The author explains how he wrote Adjacentland.
Rabindranath Maharaj is a Trinidadian-Canadian novelist, short story writer and editor. (Vicky Maharaj/Wolsak & Wynn)

Novelist and short story writer Rabindranath Maharaj — whose last novel was 2010's The Amazing Absorbing Boy — returns with Adjacentland. The dreamlike tale revolves around a former comic book writer who one day awakens in a strange institution called the Compound with no memory of his past. 

According to Maharaj, Adjacentland revolves around the concept of memory and how intangible and unreliable it can be for humans. In his own words, Maharaj tells CBC Books how the novel came to be.

Father time 

"It started, really, with an observation. I had visited my late father in Trinidad. He had Alzheimer's. I would look at him and kind of wonder how somebody could be emptied by forgetfulness and be struggling to fill these gaps with little spurts of inventiveness."

The fragility of memory

"I'm not sure if the idea for the book had been buried deep inside me for a while now. Because in Trinidad as a boy I would visit a place that we would now call an asylum, but the local name was the madhouse. My uncle was the chief psychiatrist there and I would listen to him talk about some of his patients. You know he wouldn't name names but what I took away from him was that while we all invest so much in memory, it is still such a fragile thing."
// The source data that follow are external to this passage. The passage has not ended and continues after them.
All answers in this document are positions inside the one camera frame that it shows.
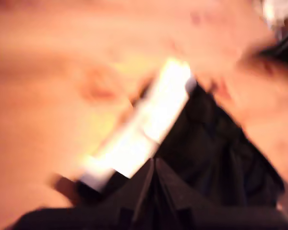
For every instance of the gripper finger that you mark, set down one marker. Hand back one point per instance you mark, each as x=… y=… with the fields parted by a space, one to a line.
x=139 y=191
x=175 y=196

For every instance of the black shorts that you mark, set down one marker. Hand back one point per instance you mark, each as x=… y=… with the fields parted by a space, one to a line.
x=206 y=143

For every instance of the black case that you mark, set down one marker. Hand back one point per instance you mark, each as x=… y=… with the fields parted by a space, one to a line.
x=283 y=45

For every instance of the white printed box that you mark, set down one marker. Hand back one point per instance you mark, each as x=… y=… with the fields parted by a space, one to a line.
x=276 y=12

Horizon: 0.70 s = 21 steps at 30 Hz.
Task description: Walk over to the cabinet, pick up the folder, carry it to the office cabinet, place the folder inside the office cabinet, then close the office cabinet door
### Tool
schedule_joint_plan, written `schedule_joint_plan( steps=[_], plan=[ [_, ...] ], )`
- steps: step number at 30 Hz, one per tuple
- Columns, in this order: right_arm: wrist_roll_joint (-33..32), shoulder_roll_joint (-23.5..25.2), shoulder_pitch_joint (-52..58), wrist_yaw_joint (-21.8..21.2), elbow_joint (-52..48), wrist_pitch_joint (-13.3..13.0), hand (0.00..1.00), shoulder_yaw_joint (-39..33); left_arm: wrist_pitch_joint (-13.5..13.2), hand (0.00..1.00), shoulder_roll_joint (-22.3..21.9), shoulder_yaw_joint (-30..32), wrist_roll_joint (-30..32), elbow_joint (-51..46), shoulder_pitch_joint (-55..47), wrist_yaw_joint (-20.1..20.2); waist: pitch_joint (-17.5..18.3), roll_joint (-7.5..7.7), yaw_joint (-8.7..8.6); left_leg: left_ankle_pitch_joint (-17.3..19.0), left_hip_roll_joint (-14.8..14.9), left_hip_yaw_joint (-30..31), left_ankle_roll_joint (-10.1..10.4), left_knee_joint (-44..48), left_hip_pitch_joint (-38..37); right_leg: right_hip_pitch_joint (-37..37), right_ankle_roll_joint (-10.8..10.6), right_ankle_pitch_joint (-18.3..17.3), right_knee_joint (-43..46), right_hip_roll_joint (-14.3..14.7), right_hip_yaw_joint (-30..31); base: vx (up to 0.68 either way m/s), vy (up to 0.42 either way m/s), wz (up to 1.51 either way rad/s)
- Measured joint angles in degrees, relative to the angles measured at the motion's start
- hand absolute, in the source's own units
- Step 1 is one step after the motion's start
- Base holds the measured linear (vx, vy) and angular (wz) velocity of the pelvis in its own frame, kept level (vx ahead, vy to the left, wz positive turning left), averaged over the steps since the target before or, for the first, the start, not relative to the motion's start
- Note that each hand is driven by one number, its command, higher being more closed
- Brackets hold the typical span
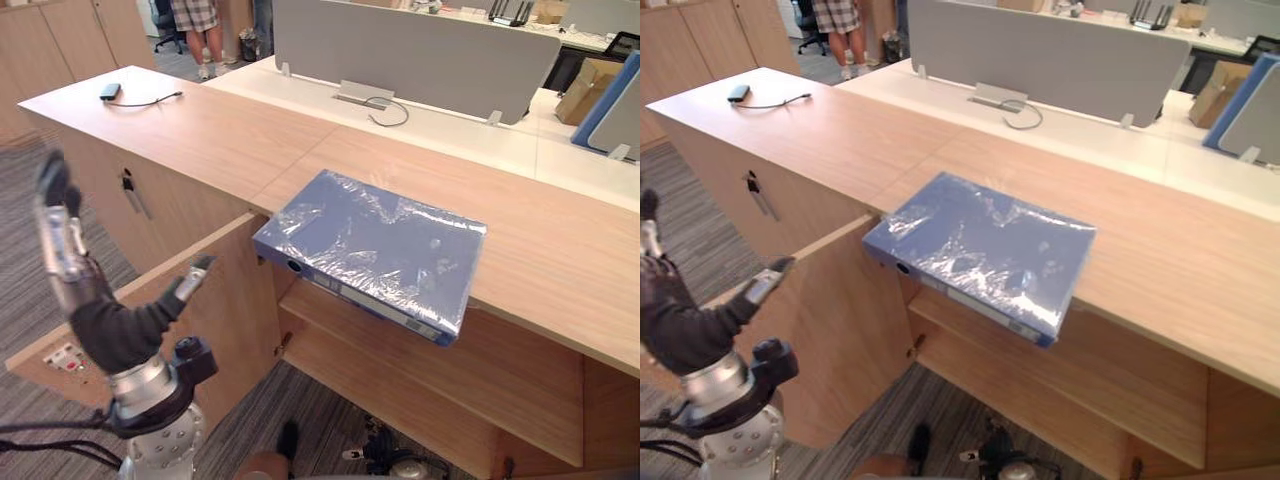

The unreliable narrator device

"I started writing the book thinking that the main character was brilliant, but clearly mad. As I wrote, I began to believe him more and more. I began to consider there was the possibility that there was a rational phase of madness; someone whose autobiographical memory has been expunged but still possesses procedural memory so they could remember events. To say that the main character is a completely unreliable narrator is an understatement."

Under pressure

"I did not feel a bit of pressure writing this book, at least initially. It was during the rewriting stage where I started to feel pressure; previous books usually took about a year or so to complete a first draft. But this book went through a series of drafts and it took about four years to complete. It went through several drafts because it was a difficult book to write and get right. I had to constantly, with each rewrite, create this kind of balance where the readers would believe the main character but also feel that he was quite crazy. So it was a very delicate project to create."

Rabindranath Maharaj's comments have been edited and condensed.